==== RECORDS PROVIDED
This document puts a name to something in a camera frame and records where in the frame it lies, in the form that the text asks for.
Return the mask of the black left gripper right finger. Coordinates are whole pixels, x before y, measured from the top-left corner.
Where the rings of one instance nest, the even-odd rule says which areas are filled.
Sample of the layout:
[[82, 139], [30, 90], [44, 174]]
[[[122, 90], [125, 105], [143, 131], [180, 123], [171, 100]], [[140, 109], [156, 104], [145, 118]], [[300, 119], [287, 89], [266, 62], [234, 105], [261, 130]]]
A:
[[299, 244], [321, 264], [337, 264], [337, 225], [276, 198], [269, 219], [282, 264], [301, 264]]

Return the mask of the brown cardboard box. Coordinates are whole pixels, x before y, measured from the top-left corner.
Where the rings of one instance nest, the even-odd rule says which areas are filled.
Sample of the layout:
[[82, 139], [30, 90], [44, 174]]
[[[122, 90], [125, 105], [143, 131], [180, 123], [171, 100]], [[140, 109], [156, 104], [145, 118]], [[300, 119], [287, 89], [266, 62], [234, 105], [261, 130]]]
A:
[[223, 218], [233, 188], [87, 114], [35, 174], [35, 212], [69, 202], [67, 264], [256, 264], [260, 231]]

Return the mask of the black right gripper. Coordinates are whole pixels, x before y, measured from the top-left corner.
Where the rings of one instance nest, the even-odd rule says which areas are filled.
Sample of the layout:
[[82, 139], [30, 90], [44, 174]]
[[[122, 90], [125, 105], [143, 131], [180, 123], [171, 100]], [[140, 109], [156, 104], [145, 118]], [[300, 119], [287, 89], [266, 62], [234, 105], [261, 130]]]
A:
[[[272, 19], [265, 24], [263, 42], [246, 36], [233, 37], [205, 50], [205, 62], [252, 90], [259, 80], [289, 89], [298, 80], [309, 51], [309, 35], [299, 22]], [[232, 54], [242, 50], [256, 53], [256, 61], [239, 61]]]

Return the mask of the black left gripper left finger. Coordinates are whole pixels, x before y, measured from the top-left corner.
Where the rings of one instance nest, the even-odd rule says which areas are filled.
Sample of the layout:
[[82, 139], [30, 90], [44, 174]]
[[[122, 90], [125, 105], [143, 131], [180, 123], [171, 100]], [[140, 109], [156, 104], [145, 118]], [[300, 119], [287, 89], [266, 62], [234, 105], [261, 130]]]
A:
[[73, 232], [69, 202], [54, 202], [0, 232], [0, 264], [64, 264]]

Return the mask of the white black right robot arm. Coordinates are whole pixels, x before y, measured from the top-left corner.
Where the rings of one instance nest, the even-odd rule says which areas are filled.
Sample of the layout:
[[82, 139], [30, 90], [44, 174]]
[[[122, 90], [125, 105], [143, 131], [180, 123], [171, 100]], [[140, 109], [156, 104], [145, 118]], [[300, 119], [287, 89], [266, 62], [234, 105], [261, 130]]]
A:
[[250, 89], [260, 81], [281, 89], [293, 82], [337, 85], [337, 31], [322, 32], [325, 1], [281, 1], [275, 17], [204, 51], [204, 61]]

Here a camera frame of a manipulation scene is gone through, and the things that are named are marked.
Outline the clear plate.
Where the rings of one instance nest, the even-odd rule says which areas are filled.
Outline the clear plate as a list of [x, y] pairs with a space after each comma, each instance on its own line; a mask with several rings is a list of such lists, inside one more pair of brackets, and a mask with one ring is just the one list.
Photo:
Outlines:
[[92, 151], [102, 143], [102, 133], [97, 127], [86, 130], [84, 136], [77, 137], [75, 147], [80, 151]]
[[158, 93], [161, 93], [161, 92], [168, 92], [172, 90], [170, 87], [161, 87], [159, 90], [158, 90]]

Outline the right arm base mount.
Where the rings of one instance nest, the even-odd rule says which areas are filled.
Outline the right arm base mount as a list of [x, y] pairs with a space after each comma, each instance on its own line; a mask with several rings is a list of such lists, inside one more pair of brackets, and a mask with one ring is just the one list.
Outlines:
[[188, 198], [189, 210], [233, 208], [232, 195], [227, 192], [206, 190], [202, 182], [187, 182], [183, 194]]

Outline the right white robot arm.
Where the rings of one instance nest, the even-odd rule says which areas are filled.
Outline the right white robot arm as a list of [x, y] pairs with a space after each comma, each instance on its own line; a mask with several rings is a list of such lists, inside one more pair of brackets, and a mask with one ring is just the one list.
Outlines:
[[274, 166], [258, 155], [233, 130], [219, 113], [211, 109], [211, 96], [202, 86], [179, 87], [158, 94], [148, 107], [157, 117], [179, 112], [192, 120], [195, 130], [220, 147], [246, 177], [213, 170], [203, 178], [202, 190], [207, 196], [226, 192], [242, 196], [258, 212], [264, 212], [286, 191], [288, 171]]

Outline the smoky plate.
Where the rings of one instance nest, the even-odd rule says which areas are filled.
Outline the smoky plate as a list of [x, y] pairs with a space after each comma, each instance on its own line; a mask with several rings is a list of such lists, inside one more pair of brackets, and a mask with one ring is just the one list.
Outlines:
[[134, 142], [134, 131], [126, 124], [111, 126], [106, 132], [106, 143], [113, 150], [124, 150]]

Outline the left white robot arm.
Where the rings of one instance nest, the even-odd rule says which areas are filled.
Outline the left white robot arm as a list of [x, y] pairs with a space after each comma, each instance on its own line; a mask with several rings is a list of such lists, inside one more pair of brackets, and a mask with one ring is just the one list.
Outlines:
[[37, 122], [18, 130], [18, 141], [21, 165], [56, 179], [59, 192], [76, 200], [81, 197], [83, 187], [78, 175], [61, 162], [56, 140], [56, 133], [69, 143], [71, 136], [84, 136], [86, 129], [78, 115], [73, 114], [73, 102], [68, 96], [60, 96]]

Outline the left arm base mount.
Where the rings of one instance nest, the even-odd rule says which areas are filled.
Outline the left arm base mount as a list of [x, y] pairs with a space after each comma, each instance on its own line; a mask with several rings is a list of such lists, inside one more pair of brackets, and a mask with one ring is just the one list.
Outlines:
========
WHAT YOU SHOULD DO >> The full set of lines above should be retyped without a single change.

WRITTEN SOLUTION >>
This document puts a name to something in a camera frame and records where in the frame it lies, in the form that the text asks for.
Return the mask of the black left gripper right finger. Coordinates are whole pixels, x before y, measured from the top-left corner.
Where the rings of one instance nest, the even-odd rule says which areas are filled.
Sample of the layout:
[[82, 139], [30, 90], [44, 174]]
[[[122, 90], [125, 105], [143, 131], [180, 123], [171, 100]], [[140, 109], [156, 104], [145, 118]], [[300, 119], [287, 89], [266, 62], [234, 105], [261, 130]]]
A:
[[299, 244], [321, 264], [337, 264], [337, 225], [276, 198], [269, 219], [282, 264], [301, 264]]

Return the mask of the brown cardboard box. Coordinates are whole pixels, x before y, measured from the top-left corner.
Where the rings of one instance nest, the even-odd rule says which areas are filled.
Sample of the layout:
[[82, 139], [30, 90], [44, 174]]
[[[122, 90], [125, 105], [143, 131], [180, 123], [171, 100]], [[140, 109], [156, 104], [145, 118]], [[300, 119], [287, 89], [266, 62], [234, 105], [261, 130]]]
A:
[[223, 218], [233, 188], [87, 114], [35, 174], [35, 212], [69, 202], [67, 264], [256, 264], [260, 231]]

Return the mask of the black right gripper. Coordinates are whole pixels, x before y, measured from the top-left corner.
Where the rings of one instance nest, the even-odd rule says which areas are filled.
Sample of the layout:
[[82, 139], [30, 90], [44, 174]]
[[[122, 90], [125, 105], [143, 131], [180, 123], [171, 100]], [[140, 109], [156, 104], [145, 118]], [[300, 119], [287, 89], [266, 62], [234, 105], [261, 130]]]
A:
[[[272, 19], [265, 24], [263, 42], [246, 36], [233, 37], [205, 50], [205, 62], [252, 90], [259, 80], [289, 89], [298, 80], [309, 51], [309, 35], [299, 22]], [[232, 54], [242, 50], [256, 53], [256, 61], [239, 61]]]

Return the mask of the black left gripper left finger. Coordinates are whole pixels, x before y, measured from the top-left corner.
Where the rings of one instance nest, the even-odd rule says which areas are filled.
Sample of the layout:
[[82, 139], [30, 90], [44, 174]]
[[[122, 90], [125, 105], [143, 131], [180, 123], [171, 100]], [[140, 109], [156, 104], [145, 118]], [[300, 119], [287, 89], [266, 62], [234, 105], [261, 130]]]
A:
[[73, 232], [69, 202], [54, 202], [0, 232], [0, 264], [64, 264]]

Return the mask of the white black right robot arm. Coordinates are whole pixels, x before y, measured from the top-left corner.
Where the rings of one instance nest, the even-odd rule says which areas are filled.
Sample of the layout:
[[82, 139], [30, 90], [44, 174]]
[[[122, 90], [125, 105], [143, 131], [180, 123], [171, 100]], [[140, 109], [156, 104], [145, 118]], [[300, 119], [287, 89], [266, 62], [234, 105], [261, 130]]]
A:
[[250, 89], [260, 81], [281, 89], [293, 82], [337, 85], [337, 31], [322, 32], [325, 1], [281, 1], [275, 17], [204, 51], [204, 61]]

Here a camera frame of a manipulation scene is gone through, and the things that are named are marked.
Outline the clear plate.
Where the rings of one instance nest, the even-odd rule says which areas are filled.
Outline the clear plate as a list of [x, y] pairs with a space after each comma, each instance on its own line; a mask with several rings is a list of such lists, inside one more pair of brackets, and a mask with one ring is just the one list.
Photo:
Outlines:
[[92, 151], [102, 143], [102, 133], [97, 127], [86, 130], [84, 136], [77, 137], [75, 147], [80, 151]]
[[158, 93], [161, 93], [161, 92], [168, 92], [172, 90], [170, 87], [161, 87], [159, 90], [158, 90]]

Outline the right arm base mount.
Where the rings of one instance nest, the even-odd rule says which areas are filled.
Outline the right arm base mount as a list of [x, y] pairs with a space after each comma, each instance on its own line; a mask with several rings is a list of such lists, inside one more pair of brackets, and a mask with one ring is just the one list.
Outlines:
[[188, 198], [189, 210], [233, 208], [232, 195], [227, 192], [206, 190], [202, 182], [187, 182], [183, 194]]

Outline the right white robot arm.
Where the rings of one instance nest, the even-odd rule says which areas are filled.
Outline the right white robot arm as a list of [x, y] pairs with a space after each comma, each instance on its own line; a mask with several rings is a list of such lists, inside one more pair of brackets, and a mask with one ring is just the one list.
Outlines:
[[274, 166], [258, 155], [233, 130], [219, 113], [211, 109], [211, 96], [202, 86], [179, 87], [158, 94], [148, 107], [157, 117], [179, 112], [192, 120], [195, 130], [220, 147], [246, 177], [213, 170], [203, 178], [202, 190], [207, 196], [226, 192], [242, 196], [258, 212], [264, 212], [286, 191], [288, 171]]

Outline the smoky plate.
Where the rings of one instance nest, the even-odd rule says which areas are filled.
Outline the smoky plate as a list of [x, y] pairs with a space after each comma, each instance on its own line; a mask with several rings is a list of such lists, inside one more pair of brackets, and a mask with one ring is just the one list.
Outlines:
[[134, 142], [134, 131], [126, 124], [111, 126], [106, 132], [106, 143], [113, 150], [124, 150]]

Outline the left white robot arm.
Where the rings of one instance nest, the even-odd rule says which areas are filled.
Outline the left white robot arm as a list of [x, y] pairs with a space after each comma, each instance on its own line; a mask with several rings is a list of such lists, inside one more pair of brackets, and a mask with one ring is just the one list.
Outlines:
[[37, 122], [18, 130], [18, 141], [21, 165], [56, 179], [59, 192], [76, 200], [81, 197], [83, 187], [78, 175], [61, 162], [56, 140], [56, 133], [69, 143], [71, 136], [84, 136], [86, 129], [78, 115], [73, 114], [73, 102], [68, 96], [60, 96]]

Outline the left arm base mount.
Where the rings of one instance nest, the even-odd rule says which areas are filled.
Outline the left arm base mount as a list of [x, y] pairs with a space after each comma, each instance on its own line; a mask with several rings is a list of such lists, inside one more pair of brackets, and a mask with one ring is just the one list.
Outlines:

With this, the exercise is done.